人口減少調査研究グループの人口減少調査監の中嶋正樹さん(右)と日原智香さん

「自分には関係ない」から意識が変わってきた

 人口減少調査研究グループの日原智香さんは、この担当になって、自分も新たな“当事者”になりつつあることを感じている。日原さんにとって、子育てや子育て支援について考える機会は多くなかった。ところが人口減少対策にかかわるようになって、女性の妊娠・出産のことを調べたという。

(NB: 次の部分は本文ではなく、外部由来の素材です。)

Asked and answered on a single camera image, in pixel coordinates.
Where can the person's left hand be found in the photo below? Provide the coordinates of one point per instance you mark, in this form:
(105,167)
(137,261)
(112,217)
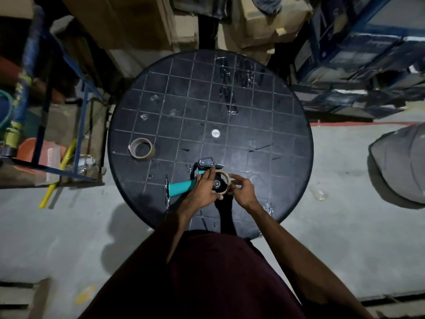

「私たちは、将来の妊娠・出産に備えて、自分自身で健康管理を行うことが重要だと気づきました。そうした時に、若い世代が子育てをしやすい環境を作れるよう、自身を含め社会全体がもっと寄り添って行くべきだと感じました。」

 2023年11月度の総務省統計によると、日本の人口は約1億2400万人 。そのうち妊娠・出産が可能な15歳〜44歳は全国で約4000万人、女性に限ると2000万人。全体の3割でしかない子育て世代の施策には、独身者や子どものいない人など当事者でない人からすると、距離感がある。

 しかし、日原さんは次のように続ける。

「子育て世代と括ってしまうと幅が狭く「自分には関係ない」と思う方もいるでしょう。しかし、現状の人材不足から見ても、人口減少は社会全体についてプラスではない。子供を守り育てられる環境は、社会にとっても必要であり、協力していくことで自分事として参加していく・・・それは意義があることだと思います」

大問題を自分ごとに引き寄せるキーワードとは

 人口減少危機対策本部若手職員専門部会の「子育てグループ内」の2つの提言をまとめると、「働き方を選択できる職場づくり」ということになるだろう。それぞれがライフステージに合った働き方ができれば、子育てや介護など仕事をセーブする事情がある人も、がんばりたい人も、独身の人も、そして子どもがいない人も共存できる。

 日原さんは強調する。

「人口減少問題は大きすぎて当事者意識が湧きにくい課題です。『このままでは日本が消滅する』と言われたって、自分が生きているうちには起こらないでしょうから。正直言って、私も少し前まで他人事でした。けれど、みんなで問題を共有しあう必要がある。そう考えているうちに、他人事だった人口減少問題が“自分事”に感じられるようになりました」

 山梨県庁が「共に支え合う職場」を真に実現したとき、それが「人口減少危機突破」の第一歩になるのかもしれない。

*文中の年齢は取材当時のものです。